Whatever pictures appear, omit them, and repeat the data below exactly.
=== Recorded data ===
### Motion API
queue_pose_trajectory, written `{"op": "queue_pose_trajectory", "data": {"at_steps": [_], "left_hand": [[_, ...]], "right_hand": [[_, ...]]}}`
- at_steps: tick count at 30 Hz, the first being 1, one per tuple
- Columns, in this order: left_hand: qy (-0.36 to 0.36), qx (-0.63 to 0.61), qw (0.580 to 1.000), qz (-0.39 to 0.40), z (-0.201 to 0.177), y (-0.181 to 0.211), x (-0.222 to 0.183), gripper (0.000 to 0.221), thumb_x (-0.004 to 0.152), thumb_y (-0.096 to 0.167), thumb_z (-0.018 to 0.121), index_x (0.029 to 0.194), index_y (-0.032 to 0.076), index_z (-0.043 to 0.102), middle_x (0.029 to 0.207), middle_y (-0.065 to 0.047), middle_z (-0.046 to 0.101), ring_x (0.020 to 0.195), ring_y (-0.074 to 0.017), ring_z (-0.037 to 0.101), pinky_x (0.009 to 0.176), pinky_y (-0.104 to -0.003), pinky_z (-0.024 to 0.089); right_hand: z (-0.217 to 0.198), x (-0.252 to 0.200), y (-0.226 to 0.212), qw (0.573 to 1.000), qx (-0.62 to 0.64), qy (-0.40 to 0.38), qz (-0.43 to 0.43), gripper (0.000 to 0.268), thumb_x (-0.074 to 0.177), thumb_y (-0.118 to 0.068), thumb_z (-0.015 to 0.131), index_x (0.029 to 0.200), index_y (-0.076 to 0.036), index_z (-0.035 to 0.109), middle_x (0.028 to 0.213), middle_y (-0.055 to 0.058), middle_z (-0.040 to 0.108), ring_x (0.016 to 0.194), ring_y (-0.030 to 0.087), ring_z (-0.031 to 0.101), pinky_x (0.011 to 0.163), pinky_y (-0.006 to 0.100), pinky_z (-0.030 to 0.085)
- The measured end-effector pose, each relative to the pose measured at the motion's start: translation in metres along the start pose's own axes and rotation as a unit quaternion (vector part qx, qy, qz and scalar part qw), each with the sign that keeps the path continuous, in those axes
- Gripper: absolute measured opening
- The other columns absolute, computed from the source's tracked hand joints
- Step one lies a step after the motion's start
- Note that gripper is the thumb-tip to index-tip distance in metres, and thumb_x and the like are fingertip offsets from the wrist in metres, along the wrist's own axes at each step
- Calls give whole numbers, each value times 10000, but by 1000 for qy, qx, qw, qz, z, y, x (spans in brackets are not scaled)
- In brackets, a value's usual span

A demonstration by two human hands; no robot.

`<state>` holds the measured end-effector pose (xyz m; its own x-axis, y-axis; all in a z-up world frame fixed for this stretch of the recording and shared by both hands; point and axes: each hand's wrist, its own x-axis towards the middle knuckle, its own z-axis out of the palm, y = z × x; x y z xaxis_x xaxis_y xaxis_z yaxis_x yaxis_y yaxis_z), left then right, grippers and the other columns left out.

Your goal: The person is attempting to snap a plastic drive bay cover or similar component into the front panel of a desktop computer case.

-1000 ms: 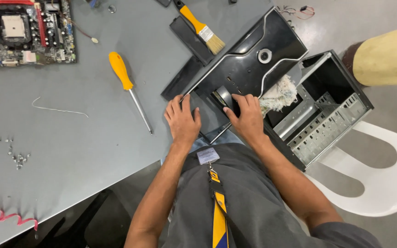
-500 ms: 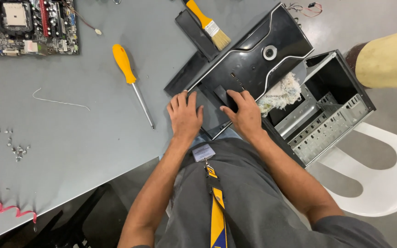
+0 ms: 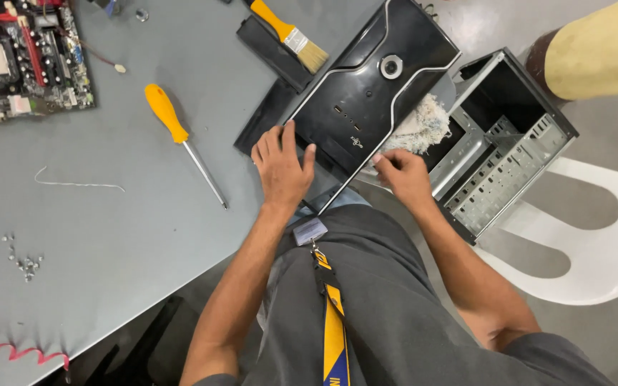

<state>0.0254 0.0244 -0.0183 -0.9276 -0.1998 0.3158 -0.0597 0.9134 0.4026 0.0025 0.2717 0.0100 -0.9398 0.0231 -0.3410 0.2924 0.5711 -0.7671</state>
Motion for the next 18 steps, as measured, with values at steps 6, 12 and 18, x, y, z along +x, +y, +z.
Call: {"op": "queue_pose_trajectory", "data": {"at_steps": [6, 12, 18], "left_hand": [[-20, -22, 999, 22, 17, 7, 4, 556, 981, 527, 609, 1290, 66, 621, 1247, -160, 540, 1215, -356, 491, 1017, -571, 348], [-61, -12, 998, 18, 14, 9, 3, 441, 941, 512, 679, 1213, 165, 668, 1256, -136, 511, 1247, -371, 466, 1008, -609, 346], [-67, -1, 997, 47, 12, 9, 3, 347, 934, 467, 711, 1165, 210, 688, 1261, -154, 515, 1254, -390, 461, 994, -626, 346]], "right_hand": [[26, -18, -10, 951, 243, -76, 176, 378, 886, -181, 779, 1114, 109, 696, 830, 220, 713, 674, 227, 741, 570, 308, 643], [38, -18, -16, 939, 259, -65, 217, 313, 884, -170, 776, 1048, 88, 709, 796, 175, 722, 620, 193, 732, 503, 283, 630], [50, -15, -9, 940, 259, -44, 219, 268, 897, -138, 754, 1015, 94, 691, 781, 161, 712, 610, 157, 714, 516, 252, 630]]}}
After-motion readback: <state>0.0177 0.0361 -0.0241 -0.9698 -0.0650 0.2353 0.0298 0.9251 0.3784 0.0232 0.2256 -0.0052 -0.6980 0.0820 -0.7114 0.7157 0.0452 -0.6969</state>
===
→ **Problem solution**
### Motion API
queue_pose_trajectory, written `{"op": "queue_pose_trajectory", "data": {"at_steps": [_], "left_hand": [[_, ...]], "right_hand": [[_, ...]]}}`
- at_steps: tick count at 30 Hz, the first being 1, one per tuple
- Columns, in this order: left_hand: qy (-0.36 to 0.36), qx (-0.63 to 0.61), qw (0.580 to 1.000), qz (-0.39 to 0.40), z (-0.201 to 0.177), y (-0.181 to 0.211), x (-0.222 to 0.183), gripper (0.000 to 0.221), thumb_x (-0.004 to 0.152), thumb_y (-0.096 to 0.167), thumb_z (-0.018 to 0.121), index_x (0.029 to 0.194), index_y (-0.032 to 0.076), index_z (-0.043 to 0.102), middle_x (0.029 to 0.207), middle_y (-0.065 to 0.047), middle_z (-0.046 to 0.101), ring_x (0.020 to 0.195), ring_y (-0.074 to 0.017), ring_z (-0.037 to 0.101), pinky_x (0.009 to 0.176), pinky_y (-0.104 to -0.003), pinky_z (-0.024 to 0.089); right_hand: z (-0.217 to 0.198), x (-0.252 to 0.200), y (-0.226 to 0.212), qw (0.573 to 1.000), qx (-0.62 to 0.64), qy (-0.40 to 0.38), qz (-0.43 to 0.43), gripper (0.000 to 0.268), thumb_x (-0.074 to 0.177), thumb_y (-0.118 to 0.068), thumb_z (-0.015 to 0.131), index_x (0.029 to 0.200), index_y (-0.076 to 0.036), index_z (-0.035 to 0.109), middle_x (0.028 to 0.213), middle_y (-0.055 to 0.058), middle_z (-0.040 to 0.108), ring_x (0.016 to 0.194), ring_y (-0.030 to 0.087), ring_z (-0.031 to 0.101), pinky_x (0.011 to 0.163), pinky_y (-0.006 to 0.100), pinky_z (-0.030 to 0.085)
- The measured end-effector pose, each relative to the pose measured at the motion's start: translation in metres along the start pose's own axes and rotation as a unit quaternion (vector part qx, qy, qz and scalar part qw), each with the sign that keeps the path continuous, in those axes
- Gripper: absolute measured opening
- The other columns absolute, computed from the source's tracked hand joints
- Step one lies a step after the motion's start
- Note that gripper is the thumb-tip to index-tip distance in metres, and thumb_x and the like are fingertip offsets from the wrist in metres, along the wrist's own axes at each step
- Calls give whole numbers, each value times 10000, but by 1000 for qy, qx, qw, qz, z, y, x (spans in brackets are not scaled)
- In brackets, a value's usual span

A demonstration by two human hands; no robot.

`<state>` holds the measured end-effector pose (xyz m; its own x-axis, y-axis; all in a z-up world frame fixed for this stretch of the recording and shared by both hands; point and axes: each hand's wrist, its own x-axis towards the middle knuckle, its own z-axis out of the palm, y = z × x; x y z xaxis_x xaxis_y xaxis_z yaxis_x yaxis_y yaxis_z), left then right, grippers and the other columns left out.

Your goal: The person is attempting to snap a plastic drive bay cover or similar component into the front panel of a desktop computer case.

-1000 ms: 
-500 ms: 
+0 ms: 

<state>0.0254 0.0244 -0.0183 -0.9276 -0.1998 0.3158 -0.0597 0.9134 0.4026 0.0025 0.2717 0.0100 -0.9398 0.0231 -0.3410 0.2924 0.5711 -0.7671</state>
Motion for the next 18 steps, as measured, with values at steps 6, 12 and 18, x, y, z along +x, +y, +z.
Call: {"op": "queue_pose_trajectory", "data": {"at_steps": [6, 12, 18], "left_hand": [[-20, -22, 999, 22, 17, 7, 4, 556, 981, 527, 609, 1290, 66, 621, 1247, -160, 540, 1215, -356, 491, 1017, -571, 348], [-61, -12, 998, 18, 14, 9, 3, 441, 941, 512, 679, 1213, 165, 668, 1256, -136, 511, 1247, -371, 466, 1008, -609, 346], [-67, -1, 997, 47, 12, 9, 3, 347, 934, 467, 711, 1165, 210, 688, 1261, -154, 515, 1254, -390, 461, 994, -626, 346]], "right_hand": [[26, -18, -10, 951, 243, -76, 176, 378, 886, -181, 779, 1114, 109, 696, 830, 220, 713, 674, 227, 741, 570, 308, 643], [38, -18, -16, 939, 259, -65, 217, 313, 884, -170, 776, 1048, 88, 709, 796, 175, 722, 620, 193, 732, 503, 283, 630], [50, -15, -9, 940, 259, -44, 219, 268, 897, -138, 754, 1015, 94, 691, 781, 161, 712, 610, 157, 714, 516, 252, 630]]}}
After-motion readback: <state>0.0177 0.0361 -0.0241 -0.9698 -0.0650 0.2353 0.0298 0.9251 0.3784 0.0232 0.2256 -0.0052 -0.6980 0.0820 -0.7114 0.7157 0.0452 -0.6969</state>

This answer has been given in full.